To the best of our knowledge, this is the first direct test of hypotheses about the causes of scientific misconduct to be conducted on an unbiased sample of papers containing flawed or fabricated data. Our sample included papers containing honest errors and intentional fabrications in unknown relative proportions. However, we correctly predicted that category 1 duplications would exhibit smaller or null effects, whilst most significant effects, if observed at all, would be observed in categories 2 and 3 (Fig. 1, see pre-registration at osf.io/w53yu). Support of this prediction retrospectively confirms that, as suggested in a previous description of this sample (Bik et al. 2016), category 1 duplications are most likely the result of unintentional errors or flawed methodologies, whilst categories 2 and 3 duplications are likely to contain a substantial proportion of intentional fabrications.
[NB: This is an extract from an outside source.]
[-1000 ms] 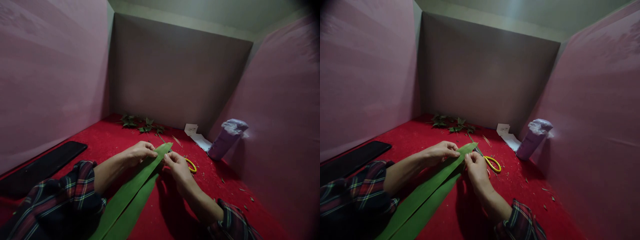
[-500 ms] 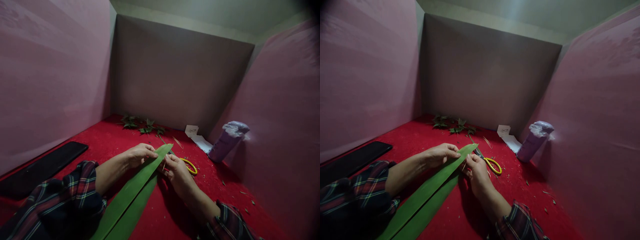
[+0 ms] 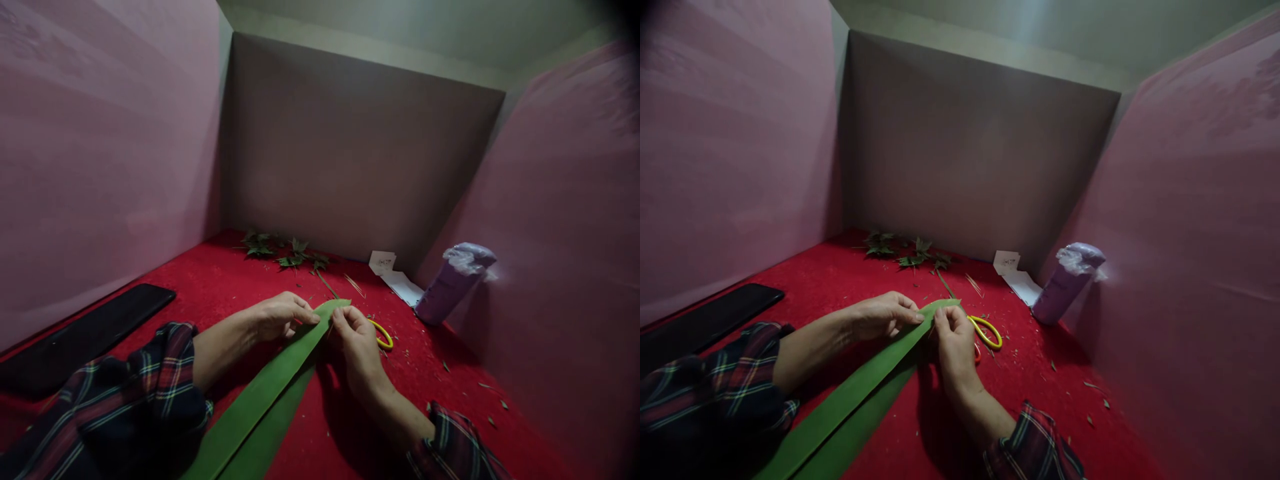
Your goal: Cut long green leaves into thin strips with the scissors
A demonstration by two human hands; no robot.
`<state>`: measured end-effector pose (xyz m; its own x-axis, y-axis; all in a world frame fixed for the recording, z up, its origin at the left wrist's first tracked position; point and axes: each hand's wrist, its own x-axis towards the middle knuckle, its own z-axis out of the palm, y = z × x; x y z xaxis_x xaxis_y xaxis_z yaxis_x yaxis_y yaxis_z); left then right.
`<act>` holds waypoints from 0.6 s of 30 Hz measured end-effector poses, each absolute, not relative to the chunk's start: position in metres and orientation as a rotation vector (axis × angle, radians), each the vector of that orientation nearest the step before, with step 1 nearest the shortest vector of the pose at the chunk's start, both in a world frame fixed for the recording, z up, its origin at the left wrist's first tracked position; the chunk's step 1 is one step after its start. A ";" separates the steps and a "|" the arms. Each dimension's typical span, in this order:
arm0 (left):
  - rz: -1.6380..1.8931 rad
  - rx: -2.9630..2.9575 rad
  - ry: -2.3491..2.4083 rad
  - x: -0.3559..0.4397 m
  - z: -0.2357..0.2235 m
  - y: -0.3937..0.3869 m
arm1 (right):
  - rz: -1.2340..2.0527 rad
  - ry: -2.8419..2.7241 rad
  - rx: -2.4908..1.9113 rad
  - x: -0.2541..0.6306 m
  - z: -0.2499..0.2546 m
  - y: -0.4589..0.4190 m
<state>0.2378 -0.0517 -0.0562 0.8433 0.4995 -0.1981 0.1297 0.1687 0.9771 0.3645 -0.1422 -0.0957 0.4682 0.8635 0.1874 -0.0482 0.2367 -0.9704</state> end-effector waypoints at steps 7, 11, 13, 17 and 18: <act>0.242 1.354 0.502 0.245 -0.073 -0.045 | 0.621 -0.772 -1.166 0.373 -0.095 -0.140; 0.259 1.390 0.559 0.247 -0.079 -0.042 | 0.567 -0.772 -1.242 0.380 -0.098 -0.137; 0.257 1.380 0.553 0.246 -0.078 -0.043 | 0.536 -0.826 -1.277 0.381 -0.099 -0.136; 0.147 1.284 0.481 0.245 -0.074 -0.046 | 0.582 -0.854 -1.240 0.378 -0.099 -0.135; 0.120 1.266 0.467 0.245 -0.073 -0.048 | 0.598 -0.847 -1.224 0.377 -0.098 -0.135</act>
<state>0.2448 -0.0475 -0.0727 0.9005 0.3398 -0.2713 0.1663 0.3074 0.9370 0.3770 -0.1349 -0.0982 0.5683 0.7890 0.2336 0.0432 0.2549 -0.9660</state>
Results obtained on categories 2 and 3 papers, corroborated by multiple secondary analyses (see SI), supported some predictions of the hypotheses tested, but did not support or openly contradicted other preditions:
-
Pressure to publish hypothesis was either not supported, or partially supported. On the one hand, early-career researchers, and researchers working in countries where publications are rewarded with cash incentives were at higher risk of image duplication, as predicted. The correlation with cash incentives may not be taken to imply that such incentives were directly involved in the problematic image duplications, but simply that such incentives may reflect the value system in certain research communities that might incentivize negligence and/or misconduct in research.
-
On the other hand, however, countries having other publication incentive policies had a null or even negative risk (Fig. 1b). In further refutation of predictions, an author’s individual publication rate and impact were not or negatively associated with image duplication. Surprisingly, in secondary multivariable analyses we observed a positive association between the publication rate of first authors and the risk of duplication (Fig S1). The latter finding might represent the first direct support of this prediction, or might be a false positive resulting from the multiple analyses conducted in this study. Future studies should be directed at confirming this result by repeating our protocol on a targeted sample of studies with image duplications or other proxies of scientific misconduct, published in the United States, EU15, Canada, New Zealand or Australia.
-
Social control hypothesis was supported. In univariable analyses, predictions based on socio-cultural academic environments of different countries were in large agreement with observations (Fig. 1c). In multivariable analyses that adjusted for country characteristics, we observed a consistent negative interaction between the number of authors and the number of countries per author in a paper, which is in agreement with predictions stemming from this hypothesis (Fig. 4).
-
Misconduct policy hypothesis was partially supported. Countries with national and legally enforceable policies against scientific misconduct were significantly less likely to produce image duplications (Figs. 1e, 4a). However, other misconduct policy categories were not associated with a reduced risk of image duplication, and tended if anything to have a higher risk. As already noted above with regard to the effect of publication incentive policies, this study cannot prove a cause-effect relationship. The negative association between the risk of image duplication and the presence of national misconduct policies may be explained by hypothesizing that scientists in countries with such policies follow higher standards of research methodology and integrity.
-
Gender hypothesis was not supported. In none of the main and secondary analyses did we observe the predicted higher risk for males. Indeed, contrary to predictions, in secondary analyses we observed a significant positive association between female gender and risk of image duplication (Fig. 4b). Given the multiplicity of analyses conducted in this study, however, this latter finding may be spurious and should be corroborated by future confirmatory studies.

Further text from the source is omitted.